- [TASK GOAL]
An identical copy of the listing below is all the answer should contain.

- [GIVEN MATERIAL]

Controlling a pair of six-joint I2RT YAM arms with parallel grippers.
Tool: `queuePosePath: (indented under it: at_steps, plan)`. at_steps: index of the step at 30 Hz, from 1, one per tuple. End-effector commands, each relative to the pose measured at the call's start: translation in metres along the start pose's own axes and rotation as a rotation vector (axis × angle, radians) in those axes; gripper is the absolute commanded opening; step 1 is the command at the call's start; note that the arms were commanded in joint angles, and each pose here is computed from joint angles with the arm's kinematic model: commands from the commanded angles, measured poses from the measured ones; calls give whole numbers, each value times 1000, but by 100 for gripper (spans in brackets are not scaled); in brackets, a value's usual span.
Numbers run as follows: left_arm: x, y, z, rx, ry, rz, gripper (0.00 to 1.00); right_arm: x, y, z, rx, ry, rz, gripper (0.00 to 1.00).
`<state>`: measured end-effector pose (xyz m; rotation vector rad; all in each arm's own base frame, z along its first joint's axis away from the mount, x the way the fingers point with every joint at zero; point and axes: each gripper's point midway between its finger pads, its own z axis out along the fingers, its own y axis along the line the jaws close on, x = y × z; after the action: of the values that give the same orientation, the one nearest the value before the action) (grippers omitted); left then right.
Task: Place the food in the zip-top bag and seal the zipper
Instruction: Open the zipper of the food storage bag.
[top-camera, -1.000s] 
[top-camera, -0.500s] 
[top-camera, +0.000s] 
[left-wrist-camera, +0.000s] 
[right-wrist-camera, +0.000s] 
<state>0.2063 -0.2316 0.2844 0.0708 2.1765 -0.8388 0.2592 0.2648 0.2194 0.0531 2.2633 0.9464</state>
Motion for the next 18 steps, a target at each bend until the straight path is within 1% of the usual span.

- [COMPLETED TASK]
Controlling a pair of six-joint I2RT YAM arms with parallel grippers.
Tool: `queuePosePath: (indented under it: at_steps, plan)`. at_steps: index of the step at 30 Hz, from 1, one per tuple. End-effector commands, each relative to the pose measured at the call's start: translation in metres along the start pose's own axes and rotation as a rotation vector (axis × angle, radians) in those axes; gripper is the absolute commanded opening; step 1 is the command at the call's start; note that the arms were commanded in joint angles, and each pose here is computed from joint angles with the arm's kinematic model: commands from the commanded angles, measured poses from the measured ones; calls give whole numbers, each value times 1000, but by 100 for gripper (spans in brackets are not scaled); in brackets, a value's usual span.
Numbers run as follows: left_arm: x, y, z, rx, ry, rz, gripper (0.00 to 1.00); right_arm: x, y, z, rx, ry, rz, gripper (0.00 to 1.00).
`<state>`: measured end-effector pose (xyz m; rotation vector rad; all in each arm's own base frame, z along its first joint's axis away from the mount, x the way the fingers point with every joint at zero; point and axes: each gripper's point midway between its finger pads, its own z axis out along the fingers, its own y axis along the line the jaws close on, x = y × z; after the action: of the values that give the same orientation, the one nearest the value before the action) (grippers omitted); left then right.
Task: Place the food in the zip-top bag and seal the zipper
Instruction: Open the zipper of the food storage bag.
[top-camera, -1.000s] 
[top-camera, -0.500s] 
[top-camera, +0.000s] 
[left-wrist-camera, +0.000s] 
[right-wrist-camera, +0.000s] 
<state>0.2063 -0.2316 0.2844 0.0708 2.1765 -0.8388 0.2592 0.2648 0.2194 0.0531 2.2633 0.9464</state>
Motion for the next 18 steps, a target at each bend until the straight path is within 1% of the usual span.

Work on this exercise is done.